A summary of Hidden Technical Debt in Machine Learning Systems by D. Sculley et al.

Nicholas M. Synovic

11-11-2022 - 8 minutes read - 1571 words

A summary of Hidden Technical Debt in Machine Learning Systems

D. Sculley Proceedings of NeurIPS, 2015 DOI

For the summary of the paper, go to the Summary section of this article.

A summary of Hidden Technical Debt in Machine Learning Systems

First Pass

Read the title, abstract, introduction, section and sub-section headings, and conclusion

Problem

What is the problem addressed in the paper?

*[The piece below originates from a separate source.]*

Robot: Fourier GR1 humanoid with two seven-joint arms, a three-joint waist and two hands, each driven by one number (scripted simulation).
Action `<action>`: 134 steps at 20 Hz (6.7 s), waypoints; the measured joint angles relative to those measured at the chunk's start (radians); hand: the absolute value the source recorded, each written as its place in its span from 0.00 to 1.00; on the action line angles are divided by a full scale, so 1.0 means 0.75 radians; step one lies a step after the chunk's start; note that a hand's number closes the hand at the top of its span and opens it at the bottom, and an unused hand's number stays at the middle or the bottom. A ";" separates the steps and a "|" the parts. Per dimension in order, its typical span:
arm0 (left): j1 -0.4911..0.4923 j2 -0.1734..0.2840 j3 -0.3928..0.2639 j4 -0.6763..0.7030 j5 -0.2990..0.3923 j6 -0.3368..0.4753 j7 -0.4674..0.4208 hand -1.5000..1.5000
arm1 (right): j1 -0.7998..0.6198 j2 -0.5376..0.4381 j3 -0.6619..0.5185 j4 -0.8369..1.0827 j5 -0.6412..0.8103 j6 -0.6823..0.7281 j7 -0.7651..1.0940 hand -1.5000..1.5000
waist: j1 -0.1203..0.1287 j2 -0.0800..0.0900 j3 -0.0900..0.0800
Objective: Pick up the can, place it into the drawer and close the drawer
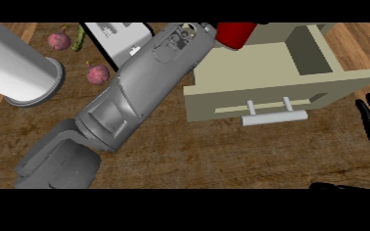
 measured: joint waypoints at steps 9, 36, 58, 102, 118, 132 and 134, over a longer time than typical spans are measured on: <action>0.050 0.000 -0.145 0.035 0.039 0.065 -0.063 0.00 | -0.028 0.001 0.016 0.010 0.012 -0.002 -0.006 0.00 | -0.026 0.006 0.000; 0.090 0.000 -0.204 0.024 0.271 0.238 -0.149 0.00 | -0.094 -0.136 0.085 -0.117 0.317 0.006 -0.078 0.00 | -0.021 0.007 -0.002; 0.060 0.025 -0.193 -0.090 0.330 0.306 -0.132 0.00 | -0.298 -0.285 0.462 0.246 1.324 -0.177 -0.137 0.00 | 0.128 -0.026 -0.004; 0.677 0.661 -0.219 -1.099 0.098 0.236 0.312 0.00 | -1.416 -0.189 0.080 2.216 1.741 -1.272 -0.272 0.00 | 0.226 -0.017 -0.004; 0.877 0.707 -0.193 -1.248 0.045 0.197 0.256 0.00 | -1.648 -0.242 0.006 2.496 1.720 -1.238 -0.344 0.00 | 0.227 0.002 -0.001; 0.969 0.744 -0.149 -1.311 0.040 0.178 0.248 0.00 | -1.706 -0.160 -0.319 2.435 1.315 -1.047 -0.743 0.00 | 0.205 0.002 0.004; 0.993 0.738 -0.153 -1.316 0.029 0.191 0.243 0.00 | -1.724 -0.133 -0.383 2.427 1.233 -0.996 -0.768 0.00 | 0.200 -0.001 0.004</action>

Machine learning systems incur technical debt like traditional software systems. However, they also incur additional debt that traditional software systems do not.

Motivation

Why should we care about this paper?

Because this paper aims at establishing definitions for potential technical debt that can be incurred while developing machine learning systems.

Context

What other types of papers is the work related to?

This paper is related to those that discuss and define technical debt broadly and in domain specific applications.

Contributions

What are the author’s main contributions?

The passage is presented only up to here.